Maruim celebra 168 anos de emancipação política com programação especial

O município de Maruim, (SE), celebra 168 anos de emancipação política com uma programação especial, a partir desta quinta-feira (05). Confira:

05 de maio

06h30 – Hasteamento das Bandeiras, sede da Prefeitura de Maruim

09h – Missa Solene em Ação de Graças pelos 168 anos de Maruim, na Igreja Matriz de Senhor dos Passos

17h – Grupo Afoxé de Riachuelo
17h30 – Bacamarteiros de Carmópolis
Projeto Canta Maruim
18h30 – Euterpe Apresentação e parabéns

19h – Especial Pedro Henrique voz e violão

20h – Academia Garra de Águia
20h30 – Grupo Capoeira Filhos da África
21h – Especial Postura intima
22h – Especial Toninho Ferraz

Especial DJ Evandro – Durante todos os intervalos

06 de maio

16h – Frevo10 pelas ruas a cidade
17h30 – Samba de Roda de Riachuelo
Projeto Canta Maruim
19h – Grupo Samba de Coco da Barra dos Coqueiros; Juventude Unida em Cristo – Igreja Católica
20h – Especial Klessinho Andrade
21h – Associação Ganhamoroba de Capoeira
21h30 – Quadrilha Junina Rala-Rala
22h30 – Especial Ítalo Aboiador
22h30 – Especial Samba Delivery

07 de maio

20h – Aliny Jacson

22h – Art mania

00h – Gustavinho Sobral

01h – Pagodart

03h – Jeane Lins e Dedé Brasil

História

A rica história de Maruim fala de um município poderoso, graças às plantações de cana de açúcar e algodão. Segundo alguns historiadores, Sergipe nasceu em Maruim. Basta que se conheça a fantástica história daquele município, que fica na região do Cotinguiba, a 30 quilômetros de Aracaju. Recentemente a bióloga e historiadora Maria Lúcia Marques Cruz e Silva, filha de Maruim, expôs achados históricos do município. São milhares de peças e documentos que revelam o apogeu e a decadência do Empório de Sergipe.

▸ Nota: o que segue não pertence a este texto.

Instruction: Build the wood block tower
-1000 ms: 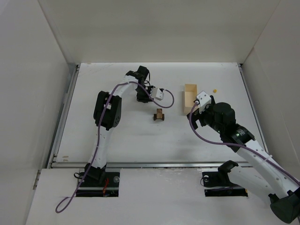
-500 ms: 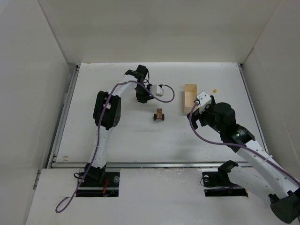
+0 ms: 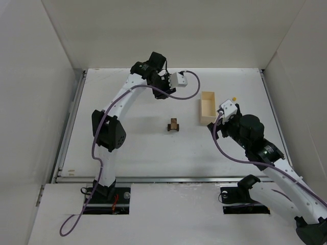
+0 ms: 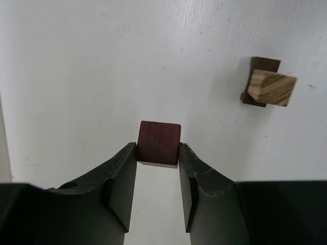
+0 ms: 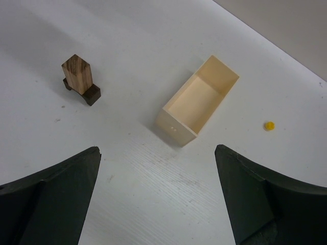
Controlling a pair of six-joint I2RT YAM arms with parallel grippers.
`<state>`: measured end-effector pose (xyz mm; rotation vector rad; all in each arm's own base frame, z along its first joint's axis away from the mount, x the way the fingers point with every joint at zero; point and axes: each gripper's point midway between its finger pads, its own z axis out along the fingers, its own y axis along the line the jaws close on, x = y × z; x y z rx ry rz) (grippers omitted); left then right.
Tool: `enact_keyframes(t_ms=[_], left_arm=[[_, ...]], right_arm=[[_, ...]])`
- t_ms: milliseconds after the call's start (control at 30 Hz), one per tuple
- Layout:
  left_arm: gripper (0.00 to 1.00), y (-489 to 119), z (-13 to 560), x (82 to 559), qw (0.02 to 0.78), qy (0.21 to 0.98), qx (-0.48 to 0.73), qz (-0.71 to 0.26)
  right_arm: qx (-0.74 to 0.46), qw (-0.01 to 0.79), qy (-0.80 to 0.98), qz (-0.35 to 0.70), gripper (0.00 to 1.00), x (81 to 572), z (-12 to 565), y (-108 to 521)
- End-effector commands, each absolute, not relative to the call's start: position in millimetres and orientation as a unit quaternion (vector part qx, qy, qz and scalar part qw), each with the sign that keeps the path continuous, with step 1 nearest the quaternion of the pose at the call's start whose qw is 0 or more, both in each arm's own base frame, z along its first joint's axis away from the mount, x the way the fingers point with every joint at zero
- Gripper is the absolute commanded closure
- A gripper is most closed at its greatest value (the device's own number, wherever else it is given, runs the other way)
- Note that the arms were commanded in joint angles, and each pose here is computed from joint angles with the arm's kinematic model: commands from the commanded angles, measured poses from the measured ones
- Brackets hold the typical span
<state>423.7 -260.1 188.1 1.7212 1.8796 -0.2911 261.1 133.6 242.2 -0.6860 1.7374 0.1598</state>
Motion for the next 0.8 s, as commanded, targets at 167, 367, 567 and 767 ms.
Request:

Empório, sim. Boa parte dos grupos empresariais de sucesso em Sergipe nasceu em Maruim. A força econômica e política desse município era tanta que foram instalados lá oito consulados. A cana-de-açúcar e o algodão atraíam os europeus, que em Maruim montaram colônias.

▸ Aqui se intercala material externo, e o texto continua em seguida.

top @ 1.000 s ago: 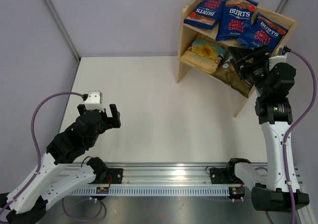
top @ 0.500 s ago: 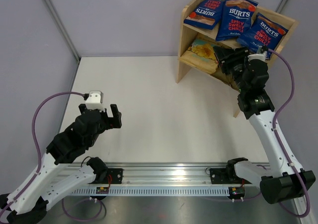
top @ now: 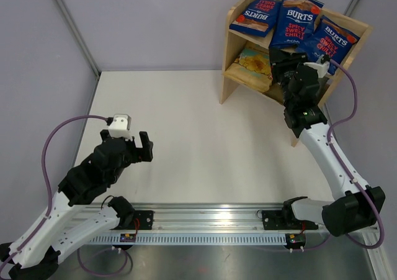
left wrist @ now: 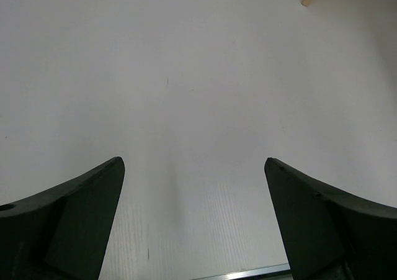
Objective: Place and organize the chips bags onto the shelf
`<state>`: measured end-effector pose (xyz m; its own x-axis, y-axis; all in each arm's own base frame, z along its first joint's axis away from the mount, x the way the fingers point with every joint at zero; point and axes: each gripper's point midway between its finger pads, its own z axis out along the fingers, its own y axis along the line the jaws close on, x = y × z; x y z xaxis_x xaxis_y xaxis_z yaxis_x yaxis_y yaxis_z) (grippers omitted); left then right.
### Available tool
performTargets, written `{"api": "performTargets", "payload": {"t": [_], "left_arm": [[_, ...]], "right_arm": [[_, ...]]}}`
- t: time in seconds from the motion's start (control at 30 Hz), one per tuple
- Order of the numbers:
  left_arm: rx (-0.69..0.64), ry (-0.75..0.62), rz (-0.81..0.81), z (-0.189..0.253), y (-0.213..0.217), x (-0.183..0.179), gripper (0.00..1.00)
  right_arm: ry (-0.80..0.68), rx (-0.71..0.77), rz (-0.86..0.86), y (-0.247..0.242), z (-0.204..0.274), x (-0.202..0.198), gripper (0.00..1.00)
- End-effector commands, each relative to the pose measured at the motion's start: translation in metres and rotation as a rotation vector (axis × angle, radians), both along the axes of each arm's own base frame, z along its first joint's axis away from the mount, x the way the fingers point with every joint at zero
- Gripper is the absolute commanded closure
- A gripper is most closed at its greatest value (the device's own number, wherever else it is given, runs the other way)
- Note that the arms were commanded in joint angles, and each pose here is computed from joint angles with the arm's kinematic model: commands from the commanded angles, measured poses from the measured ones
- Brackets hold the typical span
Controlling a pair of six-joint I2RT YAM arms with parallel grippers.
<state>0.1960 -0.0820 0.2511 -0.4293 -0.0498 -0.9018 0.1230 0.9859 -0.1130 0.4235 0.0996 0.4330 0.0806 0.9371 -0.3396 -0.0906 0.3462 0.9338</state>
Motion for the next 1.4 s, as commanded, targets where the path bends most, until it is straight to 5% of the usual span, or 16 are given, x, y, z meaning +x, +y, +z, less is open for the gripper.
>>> {"api": "performTargets", "payload": {"t": [0.0,0.5,0.87,1.37], "left_arm": [[-0.027,-0.035,-0.035,0.008,-0.008,0.003,0.01],[-0.028,-0.030,-0.057,0.006,-0.011,0.002,0.01],[-0.028,-0.032,-0.065,0.005,-0.011,0.001,0.01],[-0.027,-0.028,-0.067,0.004,-0.012,0.000,0.01]], "right_arm": [[-0.100,0.062,-0.028,-0.001,0.038,0.000,0.66],[-0.099,0.089,-0.016,0.015,0.042,0.009,0.86],[-0.108,0.116,-0.050,0.017,0.048,0.027,0.88],[-0.096,0.002,0.163,0.051,0.040,-0.013,0.45]]}}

O nome da cidade vem do inseto maruim (os antigos chamavam Maroim), que em Tupi significa mosca pequena ou mosquito. O primeiro povoamento nasceu no encontro dos rios Sergipe e Ganhamoroba. Aos arredores do Porto das Redes (antiga Alfândega de Sergipe), surge Mombaça. Mas os ataques dos mosquitos obrigaram os poucos habitantes a se mudar dali.

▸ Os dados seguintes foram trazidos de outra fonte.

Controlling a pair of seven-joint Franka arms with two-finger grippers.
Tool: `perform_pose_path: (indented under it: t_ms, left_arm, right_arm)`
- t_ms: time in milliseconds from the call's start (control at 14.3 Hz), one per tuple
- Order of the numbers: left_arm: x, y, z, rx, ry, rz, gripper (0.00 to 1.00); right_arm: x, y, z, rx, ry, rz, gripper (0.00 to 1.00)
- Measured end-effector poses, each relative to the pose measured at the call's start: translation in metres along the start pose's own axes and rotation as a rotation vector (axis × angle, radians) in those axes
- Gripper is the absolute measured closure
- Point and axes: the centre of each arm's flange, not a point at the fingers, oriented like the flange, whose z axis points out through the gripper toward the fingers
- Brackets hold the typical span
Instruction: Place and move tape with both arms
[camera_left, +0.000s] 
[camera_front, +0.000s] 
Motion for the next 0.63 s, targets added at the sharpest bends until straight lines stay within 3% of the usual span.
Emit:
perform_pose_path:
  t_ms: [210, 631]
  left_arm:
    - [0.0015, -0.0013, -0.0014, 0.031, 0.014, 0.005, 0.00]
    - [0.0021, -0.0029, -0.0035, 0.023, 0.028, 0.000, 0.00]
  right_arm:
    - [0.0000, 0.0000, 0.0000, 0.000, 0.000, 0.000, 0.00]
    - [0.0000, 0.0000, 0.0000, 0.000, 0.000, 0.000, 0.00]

O português Manoel Rodrigues de Figueiredo permite que as pessoas fugidas do Mombaça construam suas casas dentro de suas terras, no Engenho Maruim de Baixo. Outro português, José Pinto de Carvalho, construiu um grande armazém (trapiche) para negociar com o ouro da terra, que era o açúcar nas terras de Manoel Rodrigues.

Depois de desavenças entre José Pinto e Manoel, Maruim passa a ser dependente de Santo Amaro e depois de Rosário do Catete. As brigas terminaram na chamada Revolução de Santo Amaro. As confusões só acabaram em 1835, quando o governador da Província, Manoel Ribeiro da Silva Lisboa, transformou Maruim em uma vila e no ano seguinte ela virou cidade.

Para a história oficial, o fundador de Maruim foi José Pinto de Carvalho. Foi ele quem governou a recém-criada Vila de Maruim, e quem empossou o primeiro prefeito, Luís Barbosa Madureira.